TradingKey - On April 21, during the early Asian session, the crude oil futures market continued its weak and volatile trend. An increasing inclination for profit-taking drove both major crude oil benchmarks lower in early Asian trading. This slight price correction also reflects the market's cautious stance ahead of U.S.-Iran negotiations. As of press time, WTI crude oil fell over 1% to $86.55, while Brent crude dropped 0.5% to $95.

Latest updates on the US and Iran

In the latest updates from the U.S., President Trump stated that he will not rush into a bad deal just to meet a deadline, and that the likelihood of extending the ceasefire is very slim.

Trump set forth the following two demands and refused to compromise: freezing uranium enrichment activities for at least 20 years and removing highly enriched uranium from its territory, and completely ending the blockade of the Strait of Hormuz. He also reiterated that the Strait of Hormuz will remain closed until a peace agreement is reached.

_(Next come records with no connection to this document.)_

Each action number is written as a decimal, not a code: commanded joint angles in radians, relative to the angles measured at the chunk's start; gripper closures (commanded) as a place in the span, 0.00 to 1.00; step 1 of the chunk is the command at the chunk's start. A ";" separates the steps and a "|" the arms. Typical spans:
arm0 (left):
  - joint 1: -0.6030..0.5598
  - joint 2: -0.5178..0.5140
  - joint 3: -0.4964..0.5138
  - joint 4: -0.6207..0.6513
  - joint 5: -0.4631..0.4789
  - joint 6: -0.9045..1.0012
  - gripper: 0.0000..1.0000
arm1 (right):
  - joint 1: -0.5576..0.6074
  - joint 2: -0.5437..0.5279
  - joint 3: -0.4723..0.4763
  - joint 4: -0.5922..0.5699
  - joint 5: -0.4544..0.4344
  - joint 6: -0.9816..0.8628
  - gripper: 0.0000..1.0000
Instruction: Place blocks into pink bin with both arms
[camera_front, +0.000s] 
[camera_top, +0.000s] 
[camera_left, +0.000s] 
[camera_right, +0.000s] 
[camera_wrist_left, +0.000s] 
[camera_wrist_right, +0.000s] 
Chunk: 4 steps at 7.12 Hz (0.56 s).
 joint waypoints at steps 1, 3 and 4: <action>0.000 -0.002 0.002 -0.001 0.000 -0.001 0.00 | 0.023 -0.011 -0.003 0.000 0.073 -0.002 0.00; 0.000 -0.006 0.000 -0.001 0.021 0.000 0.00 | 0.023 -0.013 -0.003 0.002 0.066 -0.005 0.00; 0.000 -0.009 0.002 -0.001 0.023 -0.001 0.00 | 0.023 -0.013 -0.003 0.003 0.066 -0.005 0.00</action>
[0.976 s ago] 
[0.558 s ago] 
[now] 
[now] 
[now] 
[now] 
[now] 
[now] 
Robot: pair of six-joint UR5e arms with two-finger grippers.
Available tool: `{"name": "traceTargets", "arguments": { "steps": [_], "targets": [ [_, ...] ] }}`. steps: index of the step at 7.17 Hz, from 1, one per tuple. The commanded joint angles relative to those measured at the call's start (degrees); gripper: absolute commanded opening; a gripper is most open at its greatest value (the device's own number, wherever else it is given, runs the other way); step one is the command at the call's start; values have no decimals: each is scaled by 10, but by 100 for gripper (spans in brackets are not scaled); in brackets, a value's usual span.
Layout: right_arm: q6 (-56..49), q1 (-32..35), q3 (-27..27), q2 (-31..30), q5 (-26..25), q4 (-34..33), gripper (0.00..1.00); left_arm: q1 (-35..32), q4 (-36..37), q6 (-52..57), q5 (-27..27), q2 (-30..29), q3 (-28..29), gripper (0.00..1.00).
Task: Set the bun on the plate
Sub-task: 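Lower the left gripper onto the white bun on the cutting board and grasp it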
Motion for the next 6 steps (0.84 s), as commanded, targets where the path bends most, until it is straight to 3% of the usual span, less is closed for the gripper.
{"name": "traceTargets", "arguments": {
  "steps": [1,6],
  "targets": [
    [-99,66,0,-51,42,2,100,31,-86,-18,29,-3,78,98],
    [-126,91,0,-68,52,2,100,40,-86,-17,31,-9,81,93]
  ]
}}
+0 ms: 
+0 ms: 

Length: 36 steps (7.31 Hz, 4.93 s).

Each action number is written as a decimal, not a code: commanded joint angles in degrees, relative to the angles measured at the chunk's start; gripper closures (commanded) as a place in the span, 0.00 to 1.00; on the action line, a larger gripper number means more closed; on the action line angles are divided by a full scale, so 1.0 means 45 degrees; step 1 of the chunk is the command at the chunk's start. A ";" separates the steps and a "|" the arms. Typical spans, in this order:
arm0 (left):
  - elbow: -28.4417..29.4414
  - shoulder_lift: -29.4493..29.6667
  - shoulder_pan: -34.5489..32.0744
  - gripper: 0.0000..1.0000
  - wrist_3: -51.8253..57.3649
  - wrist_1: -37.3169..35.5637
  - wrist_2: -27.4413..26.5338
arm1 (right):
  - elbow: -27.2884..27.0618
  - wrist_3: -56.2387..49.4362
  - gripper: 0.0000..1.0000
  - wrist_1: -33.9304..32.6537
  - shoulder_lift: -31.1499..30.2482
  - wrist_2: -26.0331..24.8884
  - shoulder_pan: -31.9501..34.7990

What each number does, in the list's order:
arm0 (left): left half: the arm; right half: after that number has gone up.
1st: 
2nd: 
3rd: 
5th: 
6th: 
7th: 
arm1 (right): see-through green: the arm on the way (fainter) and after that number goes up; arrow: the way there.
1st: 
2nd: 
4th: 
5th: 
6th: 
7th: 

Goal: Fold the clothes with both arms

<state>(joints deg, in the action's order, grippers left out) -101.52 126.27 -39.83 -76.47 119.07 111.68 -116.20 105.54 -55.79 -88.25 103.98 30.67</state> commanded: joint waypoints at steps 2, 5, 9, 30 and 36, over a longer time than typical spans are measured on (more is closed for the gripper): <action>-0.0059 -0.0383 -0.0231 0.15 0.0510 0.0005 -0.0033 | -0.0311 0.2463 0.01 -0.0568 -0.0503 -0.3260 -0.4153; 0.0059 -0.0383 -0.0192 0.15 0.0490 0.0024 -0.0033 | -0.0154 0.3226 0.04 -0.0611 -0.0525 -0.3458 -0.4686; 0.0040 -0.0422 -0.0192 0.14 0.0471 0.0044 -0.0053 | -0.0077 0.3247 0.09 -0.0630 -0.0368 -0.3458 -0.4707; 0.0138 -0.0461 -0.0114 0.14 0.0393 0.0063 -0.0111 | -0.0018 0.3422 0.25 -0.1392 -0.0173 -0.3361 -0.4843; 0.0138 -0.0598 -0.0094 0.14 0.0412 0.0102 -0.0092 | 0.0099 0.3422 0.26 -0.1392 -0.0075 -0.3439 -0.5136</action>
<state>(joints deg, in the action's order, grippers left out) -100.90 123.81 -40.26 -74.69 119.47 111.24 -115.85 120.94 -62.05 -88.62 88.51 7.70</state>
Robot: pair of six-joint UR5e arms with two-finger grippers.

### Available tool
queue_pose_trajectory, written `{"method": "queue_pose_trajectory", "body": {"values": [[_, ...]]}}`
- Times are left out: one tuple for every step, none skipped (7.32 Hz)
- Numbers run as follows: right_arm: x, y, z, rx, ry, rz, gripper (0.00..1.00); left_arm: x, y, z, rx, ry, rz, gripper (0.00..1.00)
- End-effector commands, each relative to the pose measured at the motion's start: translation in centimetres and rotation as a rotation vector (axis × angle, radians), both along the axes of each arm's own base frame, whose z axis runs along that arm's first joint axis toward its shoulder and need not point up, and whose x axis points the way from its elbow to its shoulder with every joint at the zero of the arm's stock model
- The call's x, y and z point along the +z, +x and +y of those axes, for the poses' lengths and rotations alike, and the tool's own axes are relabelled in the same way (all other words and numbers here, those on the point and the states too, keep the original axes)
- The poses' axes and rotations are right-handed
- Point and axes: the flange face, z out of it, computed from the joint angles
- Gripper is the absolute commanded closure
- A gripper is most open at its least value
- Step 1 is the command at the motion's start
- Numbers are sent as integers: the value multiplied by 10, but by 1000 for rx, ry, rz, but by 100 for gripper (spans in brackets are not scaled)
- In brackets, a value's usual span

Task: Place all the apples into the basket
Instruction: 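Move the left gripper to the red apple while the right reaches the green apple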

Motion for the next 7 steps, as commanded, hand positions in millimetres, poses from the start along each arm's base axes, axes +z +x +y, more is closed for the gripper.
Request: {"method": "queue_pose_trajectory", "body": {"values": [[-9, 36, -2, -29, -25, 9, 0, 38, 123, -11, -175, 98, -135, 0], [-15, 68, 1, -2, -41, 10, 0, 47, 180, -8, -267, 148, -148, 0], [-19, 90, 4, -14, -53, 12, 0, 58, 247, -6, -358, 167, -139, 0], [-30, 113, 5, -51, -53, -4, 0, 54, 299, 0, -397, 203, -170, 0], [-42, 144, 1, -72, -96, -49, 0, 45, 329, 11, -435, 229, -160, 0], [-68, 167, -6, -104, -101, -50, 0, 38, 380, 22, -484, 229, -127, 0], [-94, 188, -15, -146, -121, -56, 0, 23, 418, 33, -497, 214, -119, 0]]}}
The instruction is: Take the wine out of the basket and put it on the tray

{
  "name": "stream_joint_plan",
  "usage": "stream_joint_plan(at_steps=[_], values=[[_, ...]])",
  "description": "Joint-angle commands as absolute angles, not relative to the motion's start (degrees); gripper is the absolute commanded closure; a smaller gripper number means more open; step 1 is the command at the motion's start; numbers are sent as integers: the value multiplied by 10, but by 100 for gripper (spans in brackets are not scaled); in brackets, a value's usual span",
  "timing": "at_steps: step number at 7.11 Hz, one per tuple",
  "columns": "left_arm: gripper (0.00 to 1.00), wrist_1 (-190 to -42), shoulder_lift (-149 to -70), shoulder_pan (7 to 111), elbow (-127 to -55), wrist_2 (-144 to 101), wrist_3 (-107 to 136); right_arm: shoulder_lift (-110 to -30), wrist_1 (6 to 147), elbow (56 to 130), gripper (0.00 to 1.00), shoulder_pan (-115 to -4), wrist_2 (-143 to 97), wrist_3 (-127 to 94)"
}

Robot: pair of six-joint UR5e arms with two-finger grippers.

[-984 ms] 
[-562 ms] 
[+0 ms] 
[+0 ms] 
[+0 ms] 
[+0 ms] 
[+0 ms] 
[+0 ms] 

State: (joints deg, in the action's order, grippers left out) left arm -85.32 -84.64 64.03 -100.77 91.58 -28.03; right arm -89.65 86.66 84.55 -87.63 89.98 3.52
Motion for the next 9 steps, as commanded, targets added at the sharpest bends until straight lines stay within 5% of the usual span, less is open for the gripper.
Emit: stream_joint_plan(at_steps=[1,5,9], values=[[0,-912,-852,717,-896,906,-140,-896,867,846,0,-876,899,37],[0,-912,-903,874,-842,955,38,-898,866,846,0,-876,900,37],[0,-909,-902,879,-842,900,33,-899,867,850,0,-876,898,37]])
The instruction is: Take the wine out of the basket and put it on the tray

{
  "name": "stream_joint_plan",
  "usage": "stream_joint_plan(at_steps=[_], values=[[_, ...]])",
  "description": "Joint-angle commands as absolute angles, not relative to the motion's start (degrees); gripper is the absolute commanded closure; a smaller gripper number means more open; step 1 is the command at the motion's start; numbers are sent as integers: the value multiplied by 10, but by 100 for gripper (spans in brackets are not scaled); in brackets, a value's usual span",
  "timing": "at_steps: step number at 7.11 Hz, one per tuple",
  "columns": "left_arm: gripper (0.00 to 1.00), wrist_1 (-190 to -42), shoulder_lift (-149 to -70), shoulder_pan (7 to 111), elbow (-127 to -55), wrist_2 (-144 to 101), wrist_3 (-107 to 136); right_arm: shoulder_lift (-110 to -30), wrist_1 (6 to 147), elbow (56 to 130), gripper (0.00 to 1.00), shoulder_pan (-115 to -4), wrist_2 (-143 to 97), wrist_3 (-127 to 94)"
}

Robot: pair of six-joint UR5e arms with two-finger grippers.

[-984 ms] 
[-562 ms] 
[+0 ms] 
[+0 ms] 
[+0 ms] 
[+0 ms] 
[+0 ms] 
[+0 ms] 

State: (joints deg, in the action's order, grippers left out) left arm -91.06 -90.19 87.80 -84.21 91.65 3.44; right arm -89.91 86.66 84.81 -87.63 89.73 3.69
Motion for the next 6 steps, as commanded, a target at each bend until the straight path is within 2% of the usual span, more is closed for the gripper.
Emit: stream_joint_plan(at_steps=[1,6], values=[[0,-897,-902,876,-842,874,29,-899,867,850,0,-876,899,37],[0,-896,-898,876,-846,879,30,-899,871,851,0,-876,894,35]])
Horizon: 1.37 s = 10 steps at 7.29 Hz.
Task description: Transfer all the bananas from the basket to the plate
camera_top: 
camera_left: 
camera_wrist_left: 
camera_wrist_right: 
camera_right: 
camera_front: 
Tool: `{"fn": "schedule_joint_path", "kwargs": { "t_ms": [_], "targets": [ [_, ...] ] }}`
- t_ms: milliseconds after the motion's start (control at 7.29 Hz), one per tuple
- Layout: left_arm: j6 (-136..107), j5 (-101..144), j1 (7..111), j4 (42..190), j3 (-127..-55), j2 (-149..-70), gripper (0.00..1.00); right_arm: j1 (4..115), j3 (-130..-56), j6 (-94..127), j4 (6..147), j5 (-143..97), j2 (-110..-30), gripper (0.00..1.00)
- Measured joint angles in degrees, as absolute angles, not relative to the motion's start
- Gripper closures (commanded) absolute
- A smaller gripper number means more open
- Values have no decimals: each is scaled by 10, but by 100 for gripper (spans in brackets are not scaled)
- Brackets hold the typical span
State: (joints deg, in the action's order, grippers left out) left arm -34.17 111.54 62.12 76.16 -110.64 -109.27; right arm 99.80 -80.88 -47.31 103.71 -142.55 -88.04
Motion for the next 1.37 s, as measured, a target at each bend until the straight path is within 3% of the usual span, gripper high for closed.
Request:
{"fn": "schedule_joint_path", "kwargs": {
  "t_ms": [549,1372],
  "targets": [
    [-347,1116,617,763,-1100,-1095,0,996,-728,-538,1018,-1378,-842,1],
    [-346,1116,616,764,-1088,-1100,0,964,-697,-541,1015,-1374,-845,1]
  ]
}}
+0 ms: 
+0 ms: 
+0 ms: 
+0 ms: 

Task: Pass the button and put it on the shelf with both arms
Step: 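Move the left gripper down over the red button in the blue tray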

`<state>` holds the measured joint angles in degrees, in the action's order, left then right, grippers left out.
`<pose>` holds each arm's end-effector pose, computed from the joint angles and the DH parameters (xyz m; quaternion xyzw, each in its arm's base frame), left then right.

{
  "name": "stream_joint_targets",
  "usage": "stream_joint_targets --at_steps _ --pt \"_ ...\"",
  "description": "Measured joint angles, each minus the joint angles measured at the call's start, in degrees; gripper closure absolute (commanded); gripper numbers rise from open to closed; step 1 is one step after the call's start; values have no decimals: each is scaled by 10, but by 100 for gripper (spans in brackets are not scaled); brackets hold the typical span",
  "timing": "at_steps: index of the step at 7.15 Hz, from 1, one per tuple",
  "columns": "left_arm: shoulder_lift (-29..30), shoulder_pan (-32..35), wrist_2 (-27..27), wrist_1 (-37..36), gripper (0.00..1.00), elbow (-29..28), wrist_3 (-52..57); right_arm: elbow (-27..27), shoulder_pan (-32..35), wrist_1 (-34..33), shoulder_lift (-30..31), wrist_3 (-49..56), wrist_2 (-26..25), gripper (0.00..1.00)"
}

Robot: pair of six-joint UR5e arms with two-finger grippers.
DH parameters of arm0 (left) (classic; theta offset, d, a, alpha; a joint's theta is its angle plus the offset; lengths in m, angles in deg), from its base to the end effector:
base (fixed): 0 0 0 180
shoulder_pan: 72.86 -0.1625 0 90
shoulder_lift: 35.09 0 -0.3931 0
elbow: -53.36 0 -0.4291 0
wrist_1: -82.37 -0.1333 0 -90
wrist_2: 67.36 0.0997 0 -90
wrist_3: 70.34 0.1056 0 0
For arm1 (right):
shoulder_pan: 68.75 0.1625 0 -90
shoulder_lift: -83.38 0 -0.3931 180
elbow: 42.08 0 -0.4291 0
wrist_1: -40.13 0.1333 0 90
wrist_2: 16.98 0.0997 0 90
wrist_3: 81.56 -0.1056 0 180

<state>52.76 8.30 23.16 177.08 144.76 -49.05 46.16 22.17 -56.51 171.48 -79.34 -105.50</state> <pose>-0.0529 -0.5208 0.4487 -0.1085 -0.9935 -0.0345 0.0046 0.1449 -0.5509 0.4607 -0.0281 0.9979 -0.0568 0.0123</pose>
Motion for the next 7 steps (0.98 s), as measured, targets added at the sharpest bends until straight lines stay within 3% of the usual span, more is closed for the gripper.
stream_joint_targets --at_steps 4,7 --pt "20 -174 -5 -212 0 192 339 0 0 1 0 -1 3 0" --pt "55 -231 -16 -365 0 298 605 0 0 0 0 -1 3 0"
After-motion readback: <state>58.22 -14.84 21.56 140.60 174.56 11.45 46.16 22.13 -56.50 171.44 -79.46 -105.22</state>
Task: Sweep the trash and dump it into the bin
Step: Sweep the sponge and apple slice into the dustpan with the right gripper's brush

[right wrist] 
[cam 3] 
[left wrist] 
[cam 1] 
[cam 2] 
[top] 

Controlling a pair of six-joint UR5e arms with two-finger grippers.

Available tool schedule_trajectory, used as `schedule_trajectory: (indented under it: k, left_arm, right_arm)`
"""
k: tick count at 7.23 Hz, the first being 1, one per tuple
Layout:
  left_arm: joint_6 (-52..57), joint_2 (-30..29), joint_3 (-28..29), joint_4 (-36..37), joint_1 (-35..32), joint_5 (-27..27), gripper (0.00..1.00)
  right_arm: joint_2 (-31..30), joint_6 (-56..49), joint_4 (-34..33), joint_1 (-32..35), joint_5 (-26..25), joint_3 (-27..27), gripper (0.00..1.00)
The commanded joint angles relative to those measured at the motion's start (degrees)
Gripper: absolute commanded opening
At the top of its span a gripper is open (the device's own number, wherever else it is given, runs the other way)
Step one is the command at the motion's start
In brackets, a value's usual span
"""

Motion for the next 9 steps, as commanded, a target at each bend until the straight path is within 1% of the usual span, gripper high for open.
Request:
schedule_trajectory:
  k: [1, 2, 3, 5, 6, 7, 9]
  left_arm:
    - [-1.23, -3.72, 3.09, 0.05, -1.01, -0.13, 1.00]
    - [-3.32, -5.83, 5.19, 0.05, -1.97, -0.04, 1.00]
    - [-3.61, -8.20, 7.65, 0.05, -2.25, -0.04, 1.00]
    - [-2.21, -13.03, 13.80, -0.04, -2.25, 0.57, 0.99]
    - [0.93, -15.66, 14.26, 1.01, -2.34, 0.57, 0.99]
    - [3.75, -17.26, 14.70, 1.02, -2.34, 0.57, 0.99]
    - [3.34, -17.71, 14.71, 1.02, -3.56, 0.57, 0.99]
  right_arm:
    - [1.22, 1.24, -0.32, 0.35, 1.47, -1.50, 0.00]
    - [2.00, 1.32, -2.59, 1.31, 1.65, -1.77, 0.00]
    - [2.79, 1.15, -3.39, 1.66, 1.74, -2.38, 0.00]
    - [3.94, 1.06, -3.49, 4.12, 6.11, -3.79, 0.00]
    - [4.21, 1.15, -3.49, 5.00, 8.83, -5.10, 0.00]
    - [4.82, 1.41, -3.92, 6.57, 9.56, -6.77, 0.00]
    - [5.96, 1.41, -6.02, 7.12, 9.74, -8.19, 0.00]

Regarding news from Iran, according to the country's latest media reports, although Trump announced that Vance and other members of the U.S. negotiating team are traveling to Pakistan, Iran's decision to abstain from negotiations remains unchanged. Mohammad Baqer Qalibaf, Speaker of the Iranian Parliament and chief negotiator, stated that Iran will not accept negotiations conducted under Washington's "shadow of threats."

However, according to a report by U.S. media, Iran has privately informed regional mediators that it will dispatch a delegation to Pakistan this week.

The ceasefire agreement between the U.S. and Iran is scheduled to expire this Wednesday, and the progress of negotiations between the two nations remains unresolved.

Crude Oil Market Outlook

Following a sharp rally and subsequent correction, oil prices are currently stuck in a choppy range as the market awaits a fresh catalyst to determine its next directional move.

Geopolitical tensions and supply-side expectations remain the primary variables driving current price action. While the risk of escalation provides a floor for crude oil futures, concerns over economic softness are weighing on demand outlooks. This tug-of-war has resulted in the current trend of narrow-range volatility.

In the near term, the upcoming negotiations between the U.S. and Iran remain the most likely catalyst to shift the market toward a one-sided breakout.

Should the talks fail to reach a resolution and geopolitical tensions reignite, it could trigger another surge in oil prices. However, given that markets have largely priced in the subsiding of tail risks and marginal effects are diminishing, any rally may not be as dramatic as the previous spike.

If negotiations signal a de-escalation, it will likely exert further downward pressure on crude prices. The market focus would then shift from news-driven volatility to fundamental drivers. Investors should monitor both supply and demand dynamics, including OPEC+ production cuts, U.S. output, inventory levels, and the demand erosion stemming from an economic slowdown.